Nothing but the lines from the one with "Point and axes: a" down to the one with "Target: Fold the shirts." should be returned, exactly and with both ends included, from the material below.

**Dataset excerpt:**
---------------

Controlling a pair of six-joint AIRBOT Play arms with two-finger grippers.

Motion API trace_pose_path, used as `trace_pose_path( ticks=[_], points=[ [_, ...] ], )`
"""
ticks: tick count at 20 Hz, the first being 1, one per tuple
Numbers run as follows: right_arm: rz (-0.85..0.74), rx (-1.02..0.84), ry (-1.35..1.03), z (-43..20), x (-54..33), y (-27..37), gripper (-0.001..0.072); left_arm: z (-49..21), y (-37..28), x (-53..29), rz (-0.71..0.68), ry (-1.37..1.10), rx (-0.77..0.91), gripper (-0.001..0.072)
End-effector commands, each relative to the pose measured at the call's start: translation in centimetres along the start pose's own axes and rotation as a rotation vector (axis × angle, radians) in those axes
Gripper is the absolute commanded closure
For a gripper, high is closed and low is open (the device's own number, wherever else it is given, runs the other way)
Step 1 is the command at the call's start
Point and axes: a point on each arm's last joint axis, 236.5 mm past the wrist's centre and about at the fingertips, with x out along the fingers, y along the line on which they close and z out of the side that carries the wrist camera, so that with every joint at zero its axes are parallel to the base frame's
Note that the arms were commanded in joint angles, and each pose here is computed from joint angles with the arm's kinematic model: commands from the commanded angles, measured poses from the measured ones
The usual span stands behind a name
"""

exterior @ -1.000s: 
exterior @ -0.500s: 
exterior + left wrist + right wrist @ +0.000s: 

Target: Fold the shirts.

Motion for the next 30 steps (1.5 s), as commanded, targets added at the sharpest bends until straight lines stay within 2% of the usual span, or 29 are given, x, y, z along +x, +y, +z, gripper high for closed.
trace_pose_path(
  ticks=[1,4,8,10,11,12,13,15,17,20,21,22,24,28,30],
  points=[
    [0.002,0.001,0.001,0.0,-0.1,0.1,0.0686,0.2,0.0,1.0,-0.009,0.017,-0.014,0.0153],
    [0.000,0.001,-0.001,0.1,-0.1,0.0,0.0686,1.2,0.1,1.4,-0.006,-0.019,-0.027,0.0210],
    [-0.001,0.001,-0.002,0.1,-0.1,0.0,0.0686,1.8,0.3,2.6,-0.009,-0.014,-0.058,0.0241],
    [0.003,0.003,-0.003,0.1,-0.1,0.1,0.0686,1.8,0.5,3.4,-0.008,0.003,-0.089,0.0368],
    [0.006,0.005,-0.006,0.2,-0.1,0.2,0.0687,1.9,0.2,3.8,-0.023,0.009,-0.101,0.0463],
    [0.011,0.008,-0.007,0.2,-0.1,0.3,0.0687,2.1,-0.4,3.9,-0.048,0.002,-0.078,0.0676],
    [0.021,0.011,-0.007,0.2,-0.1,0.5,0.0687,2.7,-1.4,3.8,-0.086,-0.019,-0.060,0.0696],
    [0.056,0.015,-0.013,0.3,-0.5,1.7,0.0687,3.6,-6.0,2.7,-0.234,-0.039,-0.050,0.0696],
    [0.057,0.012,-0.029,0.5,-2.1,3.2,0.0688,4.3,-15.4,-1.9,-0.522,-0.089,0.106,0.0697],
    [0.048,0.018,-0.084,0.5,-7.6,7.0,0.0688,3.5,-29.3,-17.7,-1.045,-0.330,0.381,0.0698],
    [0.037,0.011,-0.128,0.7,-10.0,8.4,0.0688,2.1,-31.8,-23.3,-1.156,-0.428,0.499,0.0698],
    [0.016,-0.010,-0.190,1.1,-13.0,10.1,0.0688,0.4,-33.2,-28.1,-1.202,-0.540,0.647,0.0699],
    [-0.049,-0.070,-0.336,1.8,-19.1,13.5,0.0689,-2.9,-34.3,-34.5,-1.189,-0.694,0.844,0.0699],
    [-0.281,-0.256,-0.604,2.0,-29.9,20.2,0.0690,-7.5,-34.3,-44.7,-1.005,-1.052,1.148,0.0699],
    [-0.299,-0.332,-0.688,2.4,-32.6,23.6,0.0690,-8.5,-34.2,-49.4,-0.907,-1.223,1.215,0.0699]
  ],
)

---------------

**Answer to this problem:**
Point and axes: a point on each arm's last joint axis, 236.5 mm past the wrist's centre and about at the fingertips, with x out along the fingers, y along the line on which they close and z out of the side that carries the wrist camera, so that with every joint at zero its axes are parallel to the base frame's
Note that the arms were commanded in joint angles, and each pose here is computed from joint angles with the arm's kinematic model: commands from the commanded angles, measured poses from the measured ones
The usual span stands behind a name
"""

exterior @ -1.000s: 
exterior @ -0.500s: 
exterior + left wrist + right wrist @ +0.000s: 

Target: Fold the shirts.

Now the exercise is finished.